En Vrai –  On joue au « Gorafi ou pas Gorafi ? »

 

PM – Je peux perdre. À une époque, je n’aurais pas pu perdre parce que je connaissais tous les articles par cœur et je pense que quand on a passé le cap des 3000 ou 4000 articles publiés, là j’ai arrêté de suivre. Je peux perdre à ce jeu, vas-y.

 

EV – Gorafi ou pas Gorafi ?

 

Helena Costa : « Je n’avais pas envie d’entraîner cette bande de pisseuses.»

 

PM – Euh bah ça, c’est pas du Gorafi, elle a vraiment dit ça ?

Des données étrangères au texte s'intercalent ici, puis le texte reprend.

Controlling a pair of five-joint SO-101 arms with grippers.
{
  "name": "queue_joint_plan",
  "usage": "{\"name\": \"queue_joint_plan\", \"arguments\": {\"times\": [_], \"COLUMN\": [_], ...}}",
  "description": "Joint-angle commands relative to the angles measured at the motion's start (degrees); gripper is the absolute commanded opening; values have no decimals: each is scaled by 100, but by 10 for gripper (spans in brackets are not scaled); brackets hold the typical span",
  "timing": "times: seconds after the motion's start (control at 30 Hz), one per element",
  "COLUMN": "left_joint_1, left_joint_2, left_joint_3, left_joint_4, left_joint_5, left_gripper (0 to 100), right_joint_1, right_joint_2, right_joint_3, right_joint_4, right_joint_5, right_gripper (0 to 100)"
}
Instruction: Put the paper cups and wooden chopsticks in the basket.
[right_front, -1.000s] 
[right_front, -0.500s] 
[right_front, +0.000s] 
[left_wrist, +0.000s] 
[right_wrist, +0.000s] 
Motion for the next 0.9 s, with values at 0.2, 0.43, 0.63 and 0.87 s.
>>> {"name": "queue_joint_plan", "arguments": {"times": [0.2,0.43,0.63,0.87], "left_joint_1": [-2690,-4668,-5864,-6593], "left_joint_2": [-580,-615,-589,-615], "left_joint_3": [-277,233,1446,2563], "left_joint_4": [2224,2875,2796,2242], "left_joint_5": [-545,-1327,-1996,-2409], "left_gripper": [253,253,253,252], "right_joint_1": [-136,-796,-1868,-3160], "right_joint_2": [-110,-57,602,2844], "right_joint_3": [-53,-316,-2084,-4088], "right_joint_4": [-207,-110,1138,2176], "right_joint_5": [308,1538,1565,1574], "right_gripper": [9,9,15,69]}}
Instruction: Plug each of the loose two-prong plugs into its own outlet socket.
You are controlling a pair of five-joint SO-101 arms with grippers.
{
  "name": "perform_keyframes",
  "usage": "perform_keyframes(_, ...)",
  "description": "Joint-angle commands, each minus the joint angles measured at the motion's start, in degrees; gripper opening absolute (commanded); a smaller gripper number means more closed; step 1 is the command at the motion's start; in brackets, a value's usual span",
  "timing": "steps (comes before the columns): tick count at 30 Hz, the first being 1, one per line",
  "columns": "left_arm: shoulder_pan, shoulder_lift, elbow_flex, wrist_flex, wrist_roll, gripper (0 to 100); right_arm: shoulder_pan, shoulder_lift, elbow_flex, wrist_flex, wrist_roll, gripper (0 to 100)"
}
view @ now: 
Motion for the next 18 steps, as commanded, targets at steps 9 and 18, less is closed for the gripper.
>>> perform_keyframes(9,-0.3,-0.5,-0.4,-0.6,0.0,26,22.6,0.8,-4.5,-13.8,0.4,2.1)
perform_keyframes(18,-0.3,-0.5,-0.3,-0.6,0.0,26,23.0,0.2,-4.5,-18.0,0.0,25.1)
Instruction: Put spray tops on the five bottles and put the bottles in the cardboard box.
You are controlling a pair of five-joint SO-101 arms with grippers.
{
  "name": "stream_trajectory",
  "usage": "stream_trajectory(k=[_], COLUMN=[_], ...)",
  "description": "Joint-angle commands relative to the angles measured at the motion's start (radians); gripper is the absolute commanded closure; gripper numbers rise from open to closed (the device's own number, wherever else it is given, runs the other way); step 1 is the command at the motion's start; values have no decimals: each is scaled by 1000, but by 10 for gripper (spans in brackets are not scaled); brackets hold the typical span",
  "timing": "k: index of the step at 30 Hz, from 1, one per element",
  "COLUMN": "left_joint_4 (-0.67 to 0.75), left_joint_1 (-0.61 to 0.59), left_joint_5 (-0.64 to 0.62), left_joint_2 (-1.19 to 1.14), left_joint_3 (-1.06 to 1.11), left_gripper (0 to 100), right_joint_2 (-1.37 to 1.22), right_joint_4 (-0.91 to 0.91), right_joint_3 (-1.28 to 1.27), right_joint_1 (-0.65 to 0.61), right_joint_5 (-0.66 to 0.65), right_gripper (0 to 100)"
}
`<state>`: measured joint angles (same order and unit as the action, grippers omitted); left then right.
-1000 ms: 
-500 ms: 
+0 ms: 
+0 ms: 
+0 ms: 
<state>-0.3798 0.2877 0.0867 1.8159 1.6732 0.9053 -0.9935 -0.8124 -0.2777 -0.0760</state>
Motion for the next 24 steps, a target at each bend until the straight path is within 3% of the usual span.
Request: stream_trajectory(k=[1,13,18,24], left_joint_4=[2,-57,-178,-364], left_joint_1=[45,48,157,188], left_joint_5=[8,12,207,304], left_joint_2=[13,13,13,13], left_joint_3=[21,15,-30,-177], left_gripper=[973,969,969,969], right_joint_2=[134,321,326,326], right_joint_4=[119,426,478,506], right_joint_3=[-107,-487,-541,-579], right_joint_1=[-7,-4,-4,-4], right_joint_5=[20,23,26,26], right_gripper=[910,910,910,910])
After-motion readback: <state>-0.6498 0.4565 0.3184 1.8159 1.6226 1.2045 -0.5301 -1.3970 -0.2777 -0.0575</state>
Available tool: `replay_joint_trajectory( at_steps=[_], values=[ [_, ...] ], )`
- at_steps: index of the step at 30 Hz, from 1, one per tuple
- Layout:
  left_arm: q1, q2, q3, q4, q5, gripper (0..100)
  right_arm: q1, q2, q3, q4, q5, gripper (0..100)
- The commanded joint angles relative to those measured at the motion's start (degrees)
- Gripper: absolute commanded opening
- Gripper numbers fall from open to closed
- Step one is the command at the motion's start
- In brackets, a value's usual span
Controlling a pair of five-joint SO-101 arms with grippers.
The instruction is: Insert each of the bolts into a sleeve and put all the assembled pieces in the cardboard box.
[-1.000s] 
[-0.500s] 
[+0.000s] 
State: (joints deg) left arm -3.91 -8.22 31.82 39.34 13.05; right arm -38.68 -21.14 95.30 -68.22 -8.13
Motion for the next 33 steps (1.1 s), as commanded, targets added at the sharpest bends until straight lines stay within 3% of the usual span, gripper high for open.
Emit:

EV – Non, c’est le Gorafi.

PM – Mais non, ce n’est pas le Gorafi.

EV – C’est le Gorafi.

PM – C’est vrai ?!

 

« Les Français inquiets à l’idée que Jean-Marie Le Pen devienne doyenne des Français. »

 

PM – La doyenne ? S’il y a marqué la doyenne, ce n’est pas le Gorafi.

EV – Et bien si !

PM – Mais non, on n’a pas écrit ça. Fais voir le portable, fais voir le portable ! Vérifions si ça c’est passé au Gorafi. Je rerachète cette boîte que j’ai vendue en décembre et je la ferme. Ah tiens, donc, il y a marqué quoi ? Lis le titre avec moi, viens je t’en prie. « doyen des Français », je connais mes gars sûrs !

 

« En 2019, ce sont les Arabes qui repoussent le cerveau d’Éric Zemmour en 732 ! »

 

PM – Ah bah ça c’est Gorafi, je bosse qu’avec des gens qui sont très très bons sur les punchlines et sur les vannes à quotidien. Il y a Morgan Riester, Guillaume Pouget-Abadie, y a aussi Benjamin Hart qui bosse aussi au Gorafi, qui sort en ce moment des titres incroyables. Ils sont très très forts, vraiment trop trop forts.

 

EV – Avec qui as-tu créé le Gorafi ?

 

PM – Oui alors le Gorafi, je l’ai cofondé en 2012 avec Sébastien Liébus et expérience mortelle ça a rencontré un succès culturel et d’audience assez dingue et là où c’est cool c’est que ça rend modeste parce que la viralité du site ou de certains articles. Je me suis rendu compte qu’on ne pouvait pas la contrôler. On pouvait faire notre taff, c’est-à-dire essayer de bien écrire, avoir des bons angles, un bon propos. Mais ensuite, quand tu le balances sur tes réseaux et que ça prend ou pas, et ben tu te rends compte que tu ne contrôles absolument rien et que c’est le chaos absolu, la viralité.

 

EV – Content quand les articles étaient repris par des journalistes ?

 

PM – Ah bah il se passait des petites réactions hormonales dans mon corps. C’est un truc un peu paradoxal. J’étais content parce qu’il y a le côté : « On vous a bien eus », mais il y a aussi le côté : « Ah franchement, les gens ils ne sont pas vifs aujourd’hui ! ». Donc, tu as un peu cette double réaction.